WHAT TO WORK ON:
Could you copy each line of the entries that contains "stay"?

GIVEN DATA:
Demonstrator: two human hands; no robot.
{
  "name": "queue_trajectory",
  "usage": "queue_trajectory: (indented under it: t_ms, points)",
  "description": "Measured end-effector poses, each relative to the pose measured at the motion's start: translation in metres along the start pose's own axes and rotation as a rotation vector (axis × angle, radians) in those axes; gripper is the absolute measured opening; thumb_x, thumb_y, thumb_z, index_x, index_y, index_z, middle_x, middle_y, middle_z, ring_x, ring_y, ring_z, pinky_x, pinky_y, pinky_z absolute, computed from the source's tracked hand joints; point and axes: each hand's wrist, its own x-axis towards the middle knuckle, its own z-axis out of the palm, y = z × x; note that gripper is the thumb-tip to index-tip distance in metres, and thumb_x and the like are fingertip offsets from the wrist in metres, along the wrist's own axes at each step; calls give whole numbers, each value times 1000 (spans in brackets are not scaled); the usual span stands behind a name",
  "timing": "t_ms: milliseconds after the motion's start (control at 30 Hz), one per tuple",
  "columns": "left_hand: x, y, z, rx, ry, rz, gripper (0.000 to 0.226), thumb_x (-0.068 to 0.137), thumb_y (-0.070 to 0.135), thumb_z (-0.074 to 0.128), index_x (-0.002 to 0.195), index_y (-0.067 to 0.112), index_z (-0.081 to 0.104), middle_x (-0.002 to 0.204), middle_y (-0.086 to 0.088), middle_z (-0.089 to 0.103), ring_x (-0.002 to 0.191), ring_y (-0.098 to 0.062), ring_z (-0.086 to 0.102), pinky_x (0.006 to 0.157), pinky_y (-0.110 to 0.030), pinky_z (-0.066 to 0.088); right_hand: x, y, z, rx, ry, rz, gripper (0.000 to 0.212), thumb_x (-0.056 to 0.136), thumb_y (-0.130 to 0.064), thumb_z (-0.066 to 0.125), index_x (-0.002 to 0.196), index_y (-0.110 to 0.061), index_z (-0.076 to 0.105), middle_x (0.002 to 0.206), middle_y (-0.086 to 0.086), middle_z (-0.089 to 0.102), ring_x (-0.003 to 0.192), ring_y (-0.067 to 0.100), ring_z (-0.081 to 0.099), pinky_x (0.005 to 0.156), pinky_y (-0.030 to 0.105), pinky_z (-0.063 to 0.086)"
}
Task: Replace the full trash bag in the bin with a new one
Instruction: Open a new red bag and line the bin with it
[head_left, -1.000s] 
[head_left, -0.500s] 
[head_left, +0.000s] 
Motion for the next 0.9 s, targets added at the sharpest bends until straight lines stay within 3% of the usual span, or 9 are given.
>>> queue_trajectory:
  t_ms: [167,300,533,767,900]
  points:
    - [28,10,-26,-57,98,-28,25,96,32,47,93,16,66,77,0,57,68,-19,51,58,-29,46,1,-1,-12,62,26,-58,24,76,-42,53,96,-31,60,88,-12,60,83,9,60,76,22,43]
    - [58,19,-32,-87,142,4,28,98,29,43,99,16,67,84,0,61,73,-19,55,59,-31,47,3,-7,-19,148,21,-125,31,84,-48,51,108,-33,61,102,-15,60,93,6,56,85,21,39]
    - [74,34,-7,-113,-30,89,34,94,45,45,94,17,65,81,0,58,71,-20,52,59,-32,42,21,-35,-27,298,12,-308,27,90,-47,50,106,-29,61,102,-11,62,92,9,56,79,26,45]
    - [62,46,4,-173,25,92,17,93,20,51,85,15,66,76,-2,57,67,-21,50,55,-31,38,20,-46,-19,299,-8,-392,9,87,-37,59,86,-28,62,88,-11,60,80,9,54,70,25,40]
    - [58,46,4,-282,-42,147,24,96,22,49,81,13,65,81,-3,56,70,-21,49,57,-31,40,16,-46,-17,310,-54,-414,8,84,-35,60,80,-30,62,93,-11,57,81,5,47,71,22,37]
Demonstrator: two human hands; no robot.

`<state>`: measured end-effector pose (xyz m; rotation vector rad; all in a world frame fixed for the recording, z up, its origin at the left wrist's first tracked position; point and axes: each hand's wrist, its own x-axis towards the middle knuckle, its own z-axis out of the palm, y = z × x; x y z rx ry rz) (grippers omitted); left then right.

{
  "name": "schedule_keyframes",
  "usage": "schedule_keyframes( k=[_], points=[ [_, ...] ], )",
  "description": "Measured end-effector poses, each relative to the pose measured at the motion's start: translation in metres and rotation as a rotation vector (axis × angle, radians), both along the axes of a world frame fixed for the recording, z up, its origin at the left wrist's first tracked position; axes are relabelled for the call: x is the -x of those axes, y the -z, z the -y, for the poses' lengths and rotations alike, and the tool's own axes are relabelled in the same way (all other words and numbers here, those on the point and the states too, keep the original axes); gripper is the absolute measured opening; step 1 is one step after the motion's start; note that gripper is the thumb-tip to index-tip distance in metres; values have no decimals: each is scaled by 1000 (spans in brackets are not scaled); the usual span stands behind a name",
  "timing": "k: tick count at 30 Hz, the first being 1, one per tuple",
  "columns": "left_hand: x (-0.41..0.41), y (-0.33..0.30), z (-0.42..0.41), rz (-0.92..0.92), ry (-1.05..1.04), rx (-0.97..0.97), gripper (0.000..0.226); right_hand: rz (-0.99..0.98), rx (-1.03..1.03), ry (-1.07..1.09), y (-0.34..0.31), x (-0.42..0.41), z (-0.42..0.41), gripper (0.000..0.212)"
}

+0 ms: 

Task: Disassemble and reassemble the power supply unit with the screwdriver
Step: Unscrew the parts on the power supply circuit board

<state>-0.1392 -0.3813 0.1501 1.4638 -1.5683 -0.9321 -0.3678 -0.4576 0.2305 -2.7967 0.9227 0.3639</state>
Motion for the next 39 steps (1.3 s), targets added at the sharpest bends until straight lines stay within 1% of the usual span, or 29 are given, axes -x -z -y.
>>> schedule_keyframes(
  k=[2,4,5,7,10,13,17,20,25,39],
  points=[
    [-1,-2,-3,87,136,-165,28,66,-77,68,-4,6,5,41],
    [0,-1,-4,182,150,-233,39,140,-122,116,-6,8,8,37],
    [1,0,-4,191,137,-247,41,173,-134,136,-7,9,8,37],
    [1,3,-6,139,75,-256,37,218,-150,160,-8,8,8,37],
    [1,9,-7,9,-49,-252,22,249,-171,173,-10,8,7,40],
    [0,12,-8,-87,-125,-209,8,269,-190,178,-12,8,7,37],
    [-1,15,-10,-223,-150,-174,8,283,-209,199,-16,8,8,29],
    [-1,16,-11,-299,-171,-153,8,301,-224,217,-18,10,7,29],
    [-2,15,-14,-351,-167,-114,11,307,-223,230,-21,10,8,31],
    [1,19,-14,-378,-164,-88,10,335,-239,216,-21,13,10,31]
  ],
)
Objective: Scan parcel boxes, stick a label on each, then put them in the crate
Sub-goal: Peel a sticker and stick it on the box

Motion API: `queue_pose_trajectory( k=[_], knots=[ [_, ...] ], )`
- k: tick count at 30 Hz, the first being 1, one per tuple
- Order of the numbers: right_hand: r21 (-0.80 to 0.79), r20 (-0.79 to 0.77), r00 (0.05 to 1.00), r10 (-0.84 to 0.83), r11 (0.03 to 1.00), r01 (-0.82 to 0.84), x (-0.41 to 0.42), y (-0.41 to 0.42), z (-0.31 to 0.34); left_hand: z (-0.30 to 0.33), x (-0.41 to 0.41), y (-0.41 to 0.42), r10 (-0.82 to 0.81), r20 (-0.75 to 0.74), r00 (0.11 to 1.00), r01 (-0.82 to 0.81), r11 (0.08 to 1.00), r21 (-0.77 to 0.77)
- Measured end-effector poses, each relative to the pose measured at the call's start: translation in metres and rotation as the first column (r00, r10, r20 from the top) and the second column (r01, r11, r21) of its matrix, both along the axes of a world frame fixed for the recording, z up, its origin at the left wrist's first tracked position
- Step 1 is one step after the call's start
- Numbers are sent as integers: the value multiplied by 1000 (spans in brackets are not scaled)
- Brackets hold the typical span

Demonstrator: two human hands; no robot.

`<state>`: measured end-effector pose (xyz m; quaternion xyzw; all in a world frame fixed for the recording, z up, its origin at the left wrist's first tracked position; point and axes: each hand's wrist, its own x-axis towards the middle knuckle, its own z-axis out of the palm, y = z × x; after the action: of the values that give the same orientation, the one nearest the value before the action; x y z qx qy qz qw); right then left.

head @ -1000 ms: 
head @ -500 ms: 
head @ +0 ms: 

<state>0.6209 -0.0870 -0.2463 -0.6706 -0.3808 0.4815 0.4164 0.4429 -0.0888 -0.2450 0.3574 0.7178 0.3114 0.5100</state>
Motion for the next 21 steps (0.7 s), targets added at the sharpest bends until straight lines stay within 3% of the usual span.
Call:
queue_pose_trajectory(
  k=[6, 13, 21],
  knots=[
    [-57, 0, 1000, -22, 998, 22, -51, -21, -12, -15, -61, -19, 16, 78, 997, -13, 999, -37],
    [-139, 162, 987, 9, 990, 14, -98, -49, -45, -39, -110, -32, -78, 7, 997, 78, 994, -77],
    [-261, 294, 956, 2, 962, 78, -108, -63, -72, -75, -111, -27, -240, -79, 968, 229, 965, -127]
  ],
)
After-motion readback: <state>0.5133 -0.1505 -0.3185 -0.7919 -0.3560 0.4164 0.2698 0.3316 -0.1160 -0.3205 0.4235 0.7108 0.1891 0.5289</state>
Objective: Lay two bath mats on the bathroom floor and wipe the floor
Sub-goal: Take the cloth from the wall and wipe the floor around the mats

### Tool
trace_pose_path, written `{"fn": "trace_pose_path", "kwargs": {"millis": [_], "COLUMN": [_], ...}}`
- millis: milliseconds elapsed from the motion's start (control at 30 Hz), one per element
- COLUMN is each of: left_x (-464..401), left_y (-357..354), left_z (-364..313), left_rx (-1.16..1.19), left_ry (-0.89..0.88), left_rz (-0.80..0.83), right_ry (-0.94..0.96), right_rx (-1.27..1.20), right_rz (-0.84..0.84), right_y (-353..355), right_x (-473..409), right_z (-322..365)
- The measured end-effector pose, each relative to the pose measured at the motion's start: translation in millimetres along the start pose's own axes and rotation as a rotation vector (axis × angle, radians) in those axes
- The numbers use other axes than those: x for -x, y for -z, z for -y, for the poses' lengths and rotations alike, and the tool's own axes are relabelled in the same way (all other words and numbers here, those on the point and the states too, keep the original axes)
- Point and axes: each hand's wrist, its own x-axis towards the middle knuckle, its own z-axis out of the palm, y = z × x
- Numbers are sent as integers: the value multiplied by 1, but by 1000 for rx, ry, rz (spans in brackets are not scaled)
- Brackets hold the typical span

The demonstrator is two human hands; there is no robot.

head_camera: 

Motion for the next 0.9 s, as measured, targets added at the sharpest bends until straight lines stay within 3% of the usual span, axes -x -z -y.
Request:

WRITTEN RESPONSE:
Motion for the next 0.9 s, targets added at the sharpest bends until straight lines stay within 3% of the usual span, or 9 are given.
Motion for the next 39 steps (1.3 s), targets added at the sharpest bends until straight lines stay within 1% of the usual span, or 29 are given, axes -x -z -y.
Motion for the next 21 steps (0.7 s), targets added at the sharpest bends until straight lines stay within 3% of the usual span.
Motion for the next 0.9 s, as measured, targets added at the sharpest bends until straight lines stay within 3% of the usual span, axes -x -z -y.

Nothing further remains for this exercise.